VOA Special English
Biden Raises US Refugee Limit to 62,500


    President Joe Biden officially raised the nation’s cap on refugee admissions to 62,500 this year. The action came weeks after Biden faced criticism for his delay in removing the record-low limit set by former President Donald Trump.

    Refugee resettlement agencies have waited for Biden to increase the number of refugees permitted into the United States since February 12. That was the day he sent a presidential proposal to Congress saying he planned to do so.

    But the presidential proposal went unsigned until Monday. Biden said that before he could sign the plan, he needed to change narrow rules put in place by Trump that had kept out most refugees.

    After making the changes, Biden kept in Trump’s cap of 15,000 refugees per year. He explained that the limit remained “justified by humanitarian concerns” and was “in the national interest.”

    That brought strong criticism. The number two Senate Democrat, Dick Durbin of Illinois, called the cap “unacceptable.” Within hours, the White House changed the decision. It promised to increase the cap by May 15. It added, however, that it would not meet the 62,500 number the president had promised earlier. In the end, however, Biden said he received additional information that led him to return to that number.

    “It is important to take this action today to remove any lingering doubt in the minds of refugees around the world who have suffered so much,” Biden stated before signing it.

    He said Trump’s cap did not represent “America’s values as a nation that welcomes and supports refugees.”

    He also said it was a “sad truth” that the U.S. would not meet the number by the end of the fiscal year in September. That is because of the COVID-19 pandemic and limitations on the country’s ability to resettle refugees.

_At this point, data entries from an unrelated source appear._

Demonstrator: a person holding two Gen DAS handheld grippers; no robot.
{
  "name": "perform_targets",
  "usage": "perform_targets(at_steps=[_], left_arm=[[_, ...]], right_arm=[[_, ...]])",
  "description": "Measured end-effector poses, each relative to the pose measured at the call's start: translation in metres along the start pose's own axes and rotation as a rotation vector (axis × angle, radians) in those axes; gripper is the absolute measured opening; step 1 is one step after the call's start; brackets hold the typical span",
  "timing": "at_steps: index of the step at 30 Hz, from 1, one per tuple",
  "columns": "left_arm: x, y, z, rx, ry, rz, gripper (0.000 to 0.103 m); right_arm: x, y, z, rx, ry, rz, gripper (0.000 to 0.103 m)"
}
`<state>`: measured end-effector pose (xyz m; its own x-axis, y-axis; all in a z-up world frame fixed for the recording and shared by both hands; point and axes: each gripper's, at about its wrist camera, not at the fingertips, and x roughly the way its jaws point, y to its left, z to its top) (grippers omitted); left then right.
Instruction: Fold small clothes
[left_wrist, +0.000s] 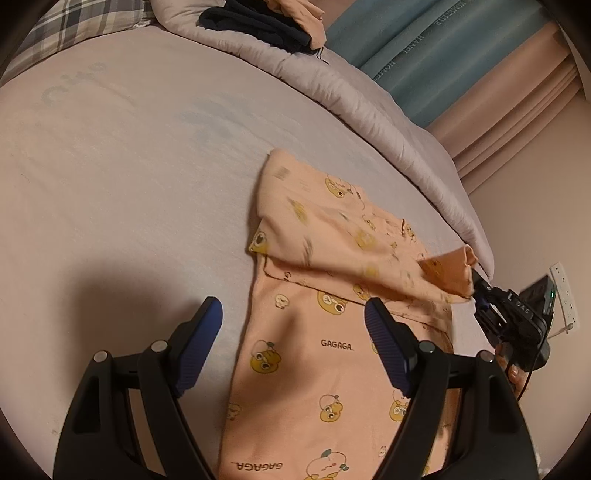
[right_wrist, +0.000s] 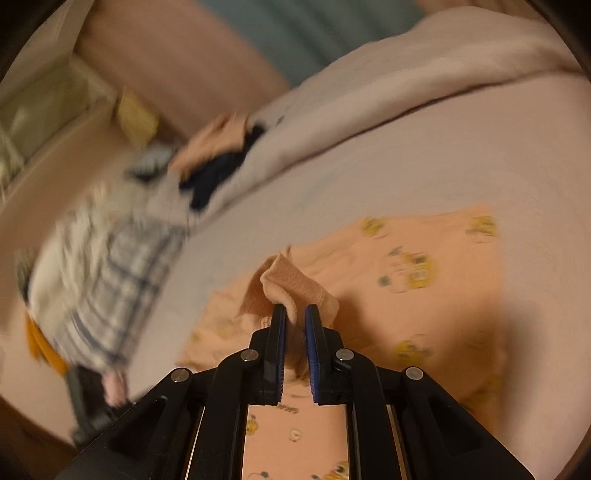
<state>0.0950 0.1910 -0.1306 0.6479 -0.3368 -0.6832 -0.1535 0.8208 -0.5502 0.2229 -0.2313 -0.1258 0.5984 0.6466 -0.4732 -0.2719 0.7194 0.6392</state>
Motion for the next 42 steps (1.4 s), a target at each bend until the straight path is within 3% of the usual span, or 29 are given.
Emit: perform_targets(at_steps=[6, 11, 12, 14, 15, 16, 21, 26, 30, 33, 37, 38, 40, 41, 42], left_arm=[[0.003, -0.006, 0.000, 0.013, 0.010, -0.003, 0.080], [0.004, -0.008, -0.001, 0.025, 0.015, 0.010, 0.080], [0.004, -0.007, -0.001, 0.021, 0.015, 0.010, 0.080], [0.005, -0.006, -0.001, 0.016, 0.015, 0.013, 0.080], [0.005, -0.005, -0.001, 0.014, 0.015, 0.013, 0.080], [0.005, -0.005, -0.001, 0.013, 0.015, 0.013, 0.080], [0.006, -0.007, -0.002, 0.024, 0.020, 0.017, 0.080], [0.007, -0.006, -0.003, 0.015, 0.023, 0.015, 0.080], [0.007, -0.009, -0.004, 0.027, 0.025, 0.016, 0.080], [0.006, -0.009, -0.004, 0.029, 0.026, 0.017, 0.080], [0.003, -0.007, -0.004, 0.035, 0.021, 0.024, 0.080], [0.003, -0.005, -0.004, 0.033, 0.018, 0.027, 0.080], [0.002, -0.001, -0.003, 0.019, 0.016, 0.028, 0.080], [0.002, 0.001, -0.003, 0.011, 0.016, 0.027, 0.080], [0.002, 0.002, -0.003, 0.005, 0.015, 0.027, 0.080]], right_arm=[[-0.005, -0.037, -0.011, 0.088, -0.006, -0.106, 0.012], [-0.011, -0.063, -0.011, 0.218, 0.000, -0.113, 0.012], [-0.014, -0.066, -0.011, 0.243, 0.001, -0.089, 0.014], [-0.018, -0.065, -0.010, 0.276, -0.003, -0.052, 0.030], [-0.019, -0.064, -0.010, 0.288, -0.007, -0.035, 0.044], [-0.018, -0.061, -0.009, 0.294, -0.011, -0.020, 0.048], [-0.019, -0.032, -0.003, 0.201, -0.054, -0.027, 0.049], [-0.006, 0.000, 0.007, 0.068, -0.013, 0.038, 0.048], [0.016, 0.020, 0.007, -0.014, 0.036, 0.033, 0.048], [0.038, 0.019, -0.001, -0.064, 0.098, -0.073, 0.048], [0.049, 0.007, -0.015, -0.213, 0.152, -0.444, 0.048], [0.044, -0.002, -0.016, -0.205, 0.148, -0.488, 0.048], [0.029, -0.019, -0.014, -0.164, 0.130, -0.500, 0.032], [0.024, -0.024, -0.013, -0.157, 0.125, -0.515, 0.031], [0.019, -0.028, -0.011, -0.162, 0.122, -0.590, 0.032]])
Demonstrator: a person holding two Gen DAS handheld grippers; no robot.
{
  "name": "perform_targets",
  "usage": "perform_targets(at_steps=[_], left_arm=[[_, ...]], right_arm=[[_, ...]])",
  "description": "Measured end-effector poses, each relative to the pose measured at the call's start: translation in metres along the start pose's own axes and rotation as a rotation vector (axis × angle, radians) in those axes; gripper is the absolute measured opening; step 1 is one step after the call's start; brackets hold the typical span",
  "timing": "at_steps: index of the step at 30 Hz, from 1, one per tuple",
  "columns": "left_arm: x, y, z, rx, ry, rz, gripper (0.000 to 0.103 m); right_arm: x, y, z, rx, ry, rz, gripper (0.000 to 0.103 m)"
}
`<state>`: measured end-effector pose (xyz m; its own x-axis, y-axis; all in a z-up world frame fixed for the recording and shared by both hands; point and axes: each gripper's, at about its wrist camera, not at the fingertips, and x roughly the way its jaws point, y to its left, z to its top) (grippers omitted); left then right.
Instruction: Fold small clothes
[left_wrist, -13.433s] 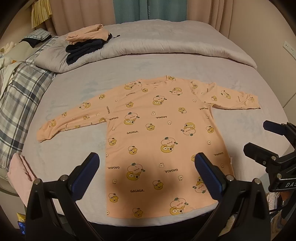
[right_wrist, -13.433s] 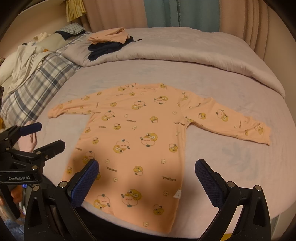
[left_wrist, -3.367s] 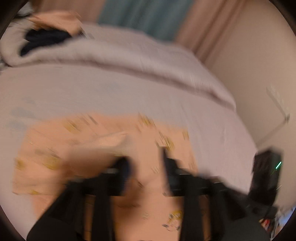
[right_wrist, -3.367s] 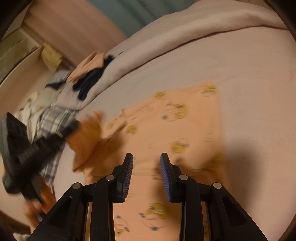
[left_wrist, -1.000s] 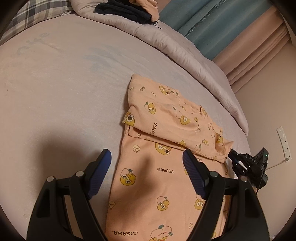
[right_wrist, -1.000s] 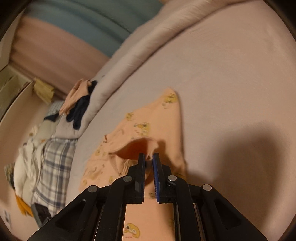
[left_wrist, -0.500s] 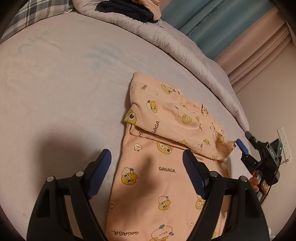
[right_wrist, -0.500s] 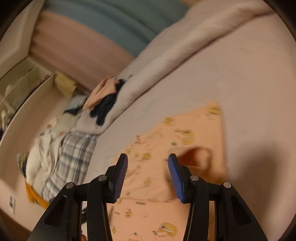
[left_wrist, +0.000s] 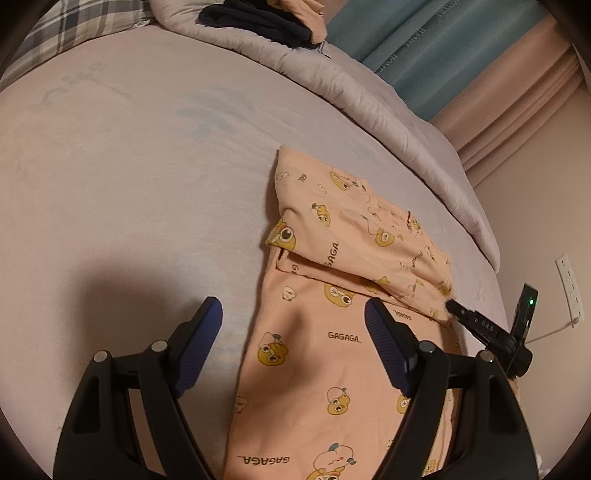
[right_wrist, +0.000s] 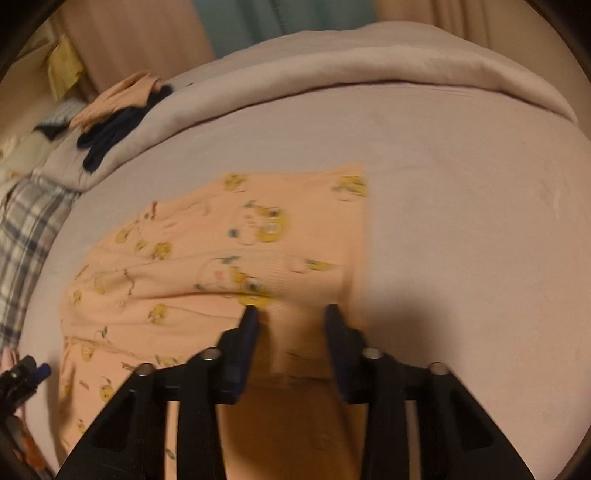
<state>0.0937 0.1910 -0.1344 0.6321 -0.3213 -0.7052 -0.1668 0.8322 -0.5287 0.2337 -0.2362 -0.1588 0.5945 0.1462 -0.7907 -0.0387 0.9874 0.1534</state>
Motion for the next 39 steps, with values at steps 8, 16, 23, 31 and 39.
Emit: perform_targets(at_steps=[8, 16, 23, 31, 39], left_arm=[[-0.006, 0.004, -0.005, -0.009, 0.005, 0.011, 0.080], [-0.015, 0.000, -0.011, 0.033, 0.008, 0.023, 0.080], [-0.021, 0.002, -0.020, 0.069, 0.017, 0.033, 0.080], [-0.031, 0.010, -0.034, 0.074, 0.038, 0.033, 0.080], [-0.031, 0.023, -0.054, 0.030, 0.143, -0.022, 0.080]], right_arm=[[-0.033, 0.002, 0.003, -0.017, -0.124, 0.076, 0.033], [-0.004, 0.064, 0.003, -0.201, -0.073, 0.127, 0.033], [0.008, 0.054, -0.014, -0.237, 0.017, 0.019, 0.033], [-0.033, -0.002, -0.027, -0.089, 0.028, 0.058, 0.034], [-0.061, -0.049, -0.064, 0.054, 0.092, 0.198, 0.042]])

He blamed the limitations on the Trump administration’s policies.

    FILE - Refugees who fled the conflict in the Ethiopia's Tigray gather after the sun sets in Hamdayet, eastern Sudan, near the border with Ethiopia, March 23, 2021.
    FILE - Refugees who fled the conflict in the Ethiopia's Tigray gather after the sun sets in Hamdayet, eastern Sudan, near the border with Ethiopia, March 23, 2021.

    The White House said it was unable to act until now because of the difficulties at the border as young migrants from El Salvador, Guatemala and Honduras continue arriving in large numbers. Supporters of an increase in the number of refugees, including Durbin, accused Biden of playing politics.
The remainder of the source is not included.